What is needed :: Looking at each line of the data below, tally those that contain the word "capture" and give only the total.

Provided data ::

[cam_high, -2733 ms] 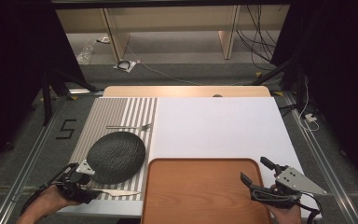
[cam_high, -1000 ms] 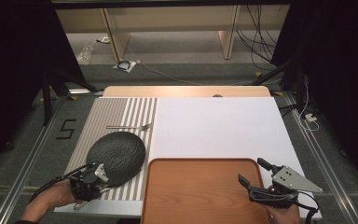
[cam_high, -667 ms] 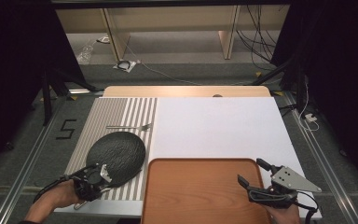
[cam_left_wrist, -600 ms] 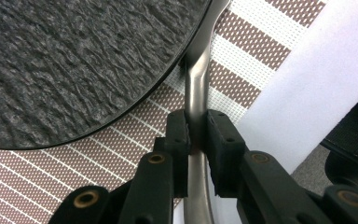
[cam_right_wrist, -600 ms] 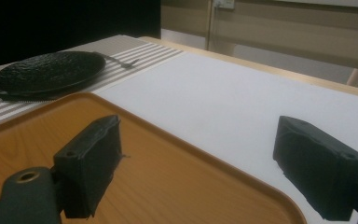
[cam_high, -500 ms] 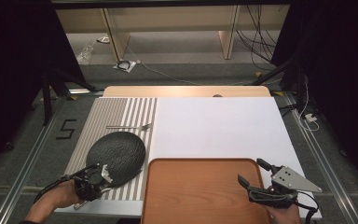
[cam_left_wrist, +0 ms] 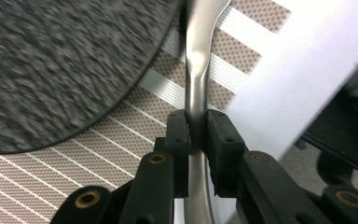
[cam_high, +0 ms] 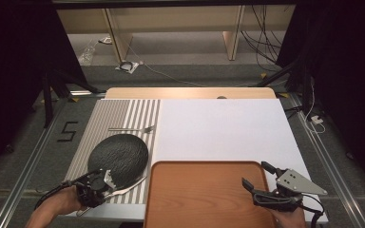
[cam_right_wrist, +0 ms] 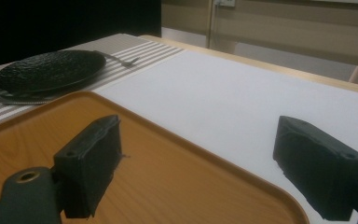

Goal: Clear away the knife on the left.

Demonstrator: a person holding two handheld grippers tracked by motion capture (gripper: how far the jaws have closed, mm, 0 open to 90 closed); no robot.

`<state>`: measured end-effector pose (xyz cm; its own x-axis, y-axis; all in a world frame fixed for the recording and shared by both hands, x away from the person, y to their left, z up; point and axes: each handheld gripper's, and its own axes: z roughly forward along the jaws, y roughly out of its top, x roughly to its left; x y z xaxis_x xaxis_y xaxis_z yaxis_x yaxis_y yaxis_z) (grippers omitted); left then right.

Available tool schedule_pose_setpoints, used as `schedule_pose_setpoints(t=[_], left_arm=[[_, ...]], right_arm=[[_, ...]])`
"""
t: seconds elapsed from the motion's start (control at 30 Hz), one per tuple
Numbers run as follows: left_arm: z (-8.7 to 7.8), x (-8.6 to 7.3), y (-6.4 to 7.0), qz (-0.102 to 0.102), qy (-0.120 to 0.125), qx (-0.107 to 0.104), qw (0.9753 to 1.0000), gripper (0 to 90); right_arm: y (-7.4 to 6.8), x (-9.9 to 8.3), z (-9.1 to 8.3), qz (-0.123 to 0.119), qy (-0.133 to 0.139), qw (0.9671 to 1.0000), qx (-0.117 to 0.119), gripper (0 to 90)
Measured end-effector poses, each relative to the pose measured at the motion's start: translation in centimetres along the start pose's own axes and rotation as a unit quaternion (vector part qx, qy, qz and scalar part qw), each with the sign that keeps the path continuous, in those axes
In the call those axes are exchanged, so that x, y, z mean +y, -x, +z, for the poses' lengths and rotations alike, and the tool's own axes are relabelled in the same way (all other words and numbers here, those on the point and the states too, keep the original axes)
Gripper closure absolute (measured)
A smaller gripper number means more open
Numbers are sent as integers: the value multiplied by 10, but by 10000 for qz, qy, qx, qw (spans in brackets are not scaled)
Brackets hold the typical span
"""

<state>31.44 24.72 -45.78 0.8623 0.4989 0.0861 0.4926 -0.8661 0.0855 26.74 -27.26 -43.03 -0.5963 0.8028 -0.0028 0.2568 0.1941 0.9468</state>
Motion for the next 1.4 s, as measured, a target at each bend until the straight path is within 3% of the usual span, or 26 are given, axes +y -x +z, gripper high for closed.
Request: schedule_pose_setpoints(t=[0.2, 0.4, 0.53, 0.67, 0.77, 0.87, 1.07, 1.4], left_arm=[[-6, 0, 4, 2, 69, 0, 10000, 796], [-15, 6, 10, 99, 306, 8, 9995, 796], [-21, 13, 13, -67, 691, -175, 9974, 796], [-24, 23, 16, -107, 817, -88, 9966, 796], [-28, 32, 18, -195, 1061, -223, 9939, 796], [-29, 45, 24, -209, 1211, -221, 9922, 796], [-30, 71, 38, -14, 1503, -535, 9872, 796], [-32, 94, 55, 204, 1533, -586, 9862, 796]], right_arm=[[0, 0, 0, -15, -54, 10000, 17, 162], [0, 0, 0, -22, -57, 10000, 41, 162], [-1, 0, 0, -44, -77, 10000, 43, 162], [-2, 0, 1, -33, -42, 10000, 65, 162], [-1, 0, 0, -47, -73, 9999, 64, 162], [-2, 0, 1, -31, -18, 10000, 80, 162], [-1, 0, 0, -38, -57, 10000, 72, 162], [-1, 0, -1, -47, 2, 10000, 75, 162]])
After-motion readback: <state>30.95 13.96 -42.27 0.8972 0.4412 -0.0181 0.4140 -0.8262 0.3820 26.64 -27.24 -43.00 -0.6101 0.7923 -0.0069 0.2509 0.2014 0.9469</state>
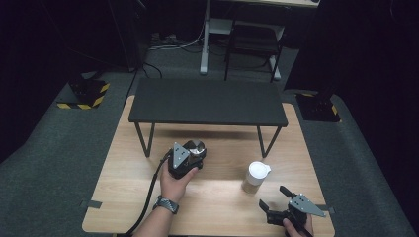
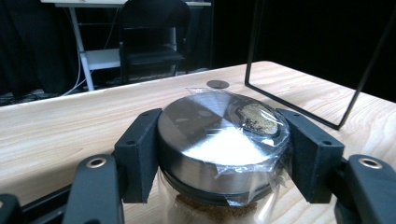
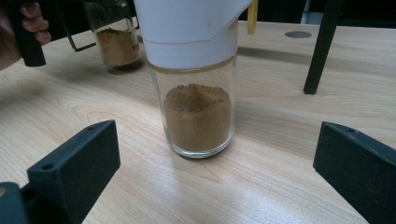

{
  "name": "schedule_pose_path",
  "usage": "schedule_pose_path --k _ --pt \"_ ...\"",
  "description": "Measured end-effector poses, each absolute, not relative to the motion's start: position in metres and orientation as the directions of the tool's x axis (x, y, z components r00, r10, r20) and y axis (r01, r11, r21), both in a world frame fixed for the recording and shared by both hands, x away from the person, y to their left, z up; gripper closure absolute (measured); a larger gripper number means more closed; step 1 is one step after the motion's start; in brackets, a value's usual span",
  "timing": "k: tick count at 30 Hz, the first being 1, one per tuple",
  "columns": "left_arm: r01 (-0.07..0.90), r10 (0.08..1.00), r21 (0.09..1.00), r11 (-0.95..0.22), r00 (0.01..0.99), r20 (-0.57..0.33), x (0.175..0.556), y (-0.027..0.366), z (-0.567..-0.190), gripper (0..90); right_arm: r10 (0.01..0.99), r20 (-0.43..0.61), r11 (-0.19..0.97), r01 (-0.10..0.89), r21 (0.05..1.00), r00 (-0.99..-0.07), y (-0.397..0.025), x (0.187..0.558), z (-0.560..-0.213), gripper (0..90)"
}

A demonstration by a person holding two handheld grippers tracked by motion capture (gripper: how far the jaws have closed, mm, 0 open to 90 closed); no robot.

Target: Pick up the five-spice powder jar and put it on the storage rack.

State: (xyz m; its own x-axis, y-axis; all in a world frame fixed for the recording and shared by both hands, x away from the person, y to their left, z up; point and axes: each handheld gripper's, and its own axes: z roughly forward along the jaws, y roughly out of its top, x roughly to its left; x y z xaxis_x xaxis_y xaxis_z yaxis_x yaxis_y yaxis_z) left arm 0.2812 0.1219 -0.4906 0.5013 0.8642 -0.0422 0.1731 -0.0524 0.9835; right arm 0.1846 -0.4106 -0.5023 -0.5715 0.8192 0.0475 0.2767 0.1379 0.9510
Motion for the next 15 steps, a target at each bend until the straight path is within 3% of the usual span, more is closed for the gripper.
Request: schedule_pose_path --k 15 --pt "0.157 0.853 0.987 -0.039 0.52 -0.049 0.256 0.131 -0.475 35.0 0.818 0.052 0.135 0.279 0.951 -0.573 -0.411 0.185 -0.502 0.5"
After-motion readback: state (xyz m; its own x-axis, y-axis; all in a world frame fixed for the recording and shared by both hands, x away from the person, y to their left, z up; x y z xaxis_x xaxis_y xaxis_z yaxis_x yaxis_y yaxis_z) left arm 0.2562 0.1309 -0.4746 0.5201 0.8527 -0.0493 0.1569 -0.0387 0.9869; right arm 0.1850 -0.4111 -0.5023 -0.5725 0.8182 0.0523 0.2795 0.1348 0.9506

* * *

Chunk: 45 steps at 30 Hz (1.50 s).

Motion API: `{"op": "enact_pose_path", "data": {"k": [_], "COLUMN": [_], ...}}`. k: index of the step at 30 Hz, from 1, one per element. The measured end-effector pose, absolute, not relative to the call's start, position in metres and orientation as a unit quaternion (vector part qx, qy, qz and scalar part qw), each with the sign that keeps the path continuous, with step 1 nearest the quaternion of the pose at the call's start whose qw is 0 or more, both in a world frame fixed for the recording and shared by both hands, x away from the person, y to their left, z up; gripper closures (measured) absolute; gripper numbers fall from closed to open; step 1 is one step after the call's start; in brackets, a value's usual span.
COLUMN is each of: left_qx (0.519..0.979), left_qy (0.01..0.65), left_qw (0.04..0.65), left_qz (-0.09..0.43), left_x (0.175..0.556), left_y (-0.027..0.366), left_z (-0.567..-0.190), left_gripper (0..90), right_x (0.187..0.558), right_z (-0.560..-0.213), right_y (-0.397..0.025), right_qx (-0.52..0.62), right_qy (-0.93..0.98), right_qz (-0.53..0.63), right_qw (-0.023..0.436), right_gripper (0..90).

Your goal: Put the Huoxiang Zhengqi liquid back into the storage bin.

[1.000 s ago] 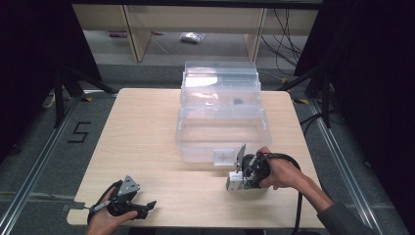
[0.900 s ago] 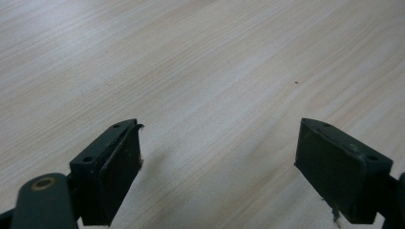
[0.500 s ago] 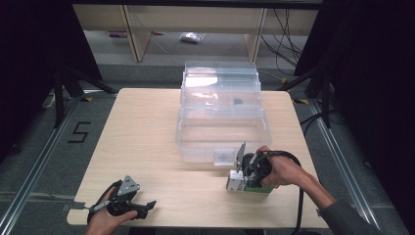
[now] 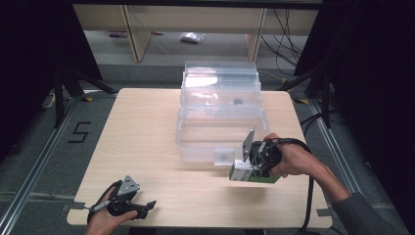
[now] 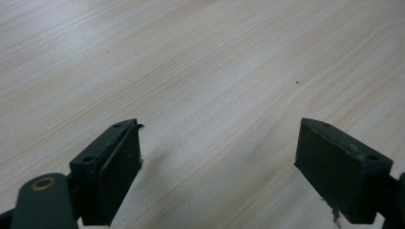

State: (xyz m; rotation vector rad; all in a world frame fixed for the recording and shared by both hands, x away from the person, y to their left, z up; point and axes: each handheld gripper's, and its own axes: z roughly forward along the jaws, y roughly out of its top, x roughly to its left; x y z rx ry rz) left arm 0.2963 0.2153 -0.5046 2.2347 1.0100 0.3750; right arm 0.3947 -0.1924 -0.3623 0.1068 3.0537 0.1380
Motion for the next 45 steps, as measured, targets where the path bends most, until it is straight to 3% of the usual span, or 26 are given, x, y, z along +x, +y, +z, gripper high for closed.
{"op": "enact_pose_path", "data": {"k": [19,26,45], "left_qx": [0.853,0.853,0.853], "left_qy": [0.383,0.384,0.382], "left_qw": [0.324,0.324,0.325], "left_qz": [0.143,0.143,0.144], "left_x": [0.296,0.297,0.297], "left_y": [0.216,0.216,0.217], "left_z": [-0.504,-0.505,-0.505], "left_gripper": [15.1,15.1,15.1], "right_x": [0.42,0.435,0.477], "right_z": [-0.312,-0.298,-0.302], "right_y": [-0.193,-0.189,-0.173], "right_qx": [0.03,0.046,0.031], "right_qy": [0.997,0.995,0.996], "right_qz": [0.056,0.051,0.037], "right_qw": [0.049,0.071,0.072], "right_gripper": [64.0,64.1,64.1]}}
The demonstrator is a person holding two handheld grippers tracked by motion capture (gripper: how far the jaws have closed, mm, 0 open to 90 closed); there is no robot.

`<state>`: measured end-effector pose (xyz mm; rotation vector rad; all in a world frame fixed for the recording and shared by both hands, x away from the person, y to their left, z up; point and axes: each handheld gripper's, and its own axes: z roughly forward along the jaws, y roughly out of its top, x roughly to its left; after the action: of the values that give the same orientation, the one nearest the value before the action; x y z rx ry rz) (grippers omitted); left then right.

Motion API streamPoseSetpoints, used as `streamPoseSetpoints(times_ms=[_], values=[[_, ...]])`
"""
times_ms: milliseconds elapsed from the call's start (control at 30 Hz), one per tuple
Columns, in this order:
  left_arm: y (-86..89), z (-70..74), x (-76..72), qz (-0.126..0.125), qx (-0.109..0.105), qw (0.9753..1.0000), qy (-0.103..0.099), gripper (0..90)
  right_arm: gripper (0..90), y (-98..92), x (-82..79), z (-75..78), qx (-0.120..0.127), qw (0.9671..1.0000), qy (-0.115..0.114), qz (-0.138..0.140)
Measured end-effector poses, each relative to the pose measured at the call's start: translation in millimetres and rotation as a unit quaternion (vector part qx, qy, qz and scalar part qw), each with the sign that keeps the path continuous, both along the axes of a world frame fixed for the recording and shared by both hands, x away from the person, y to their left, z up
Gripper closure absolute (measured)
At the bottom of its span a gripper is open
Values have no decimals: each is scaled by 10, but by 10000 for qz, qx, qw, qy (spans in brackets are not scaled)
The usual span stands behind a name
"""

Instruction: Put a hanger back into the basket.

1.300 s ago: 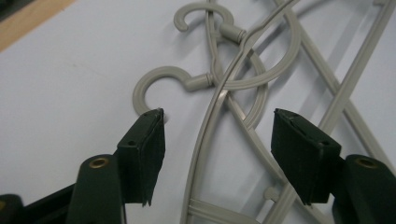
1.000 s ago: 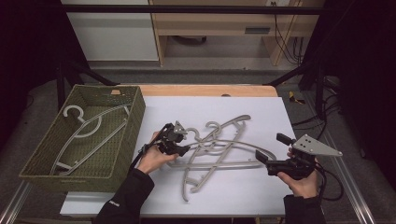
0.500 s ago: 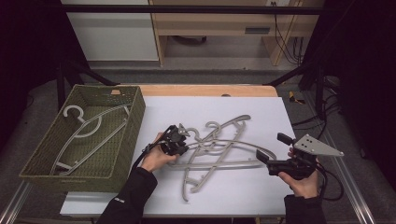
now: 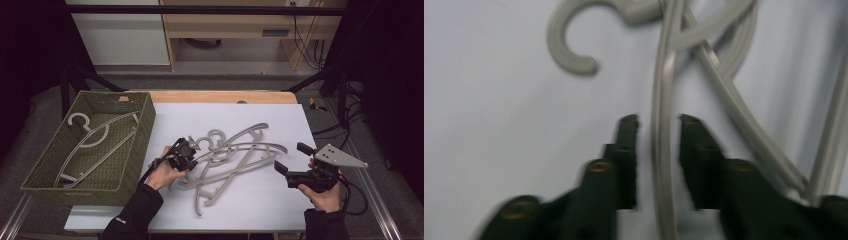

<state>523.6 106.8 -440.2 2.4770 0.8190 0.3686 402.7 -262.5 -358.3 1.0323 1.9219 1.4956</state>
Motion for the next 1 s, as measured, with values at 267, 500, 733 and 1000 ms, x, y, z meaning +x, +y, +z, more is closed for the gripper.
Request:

Solution to this task :: 3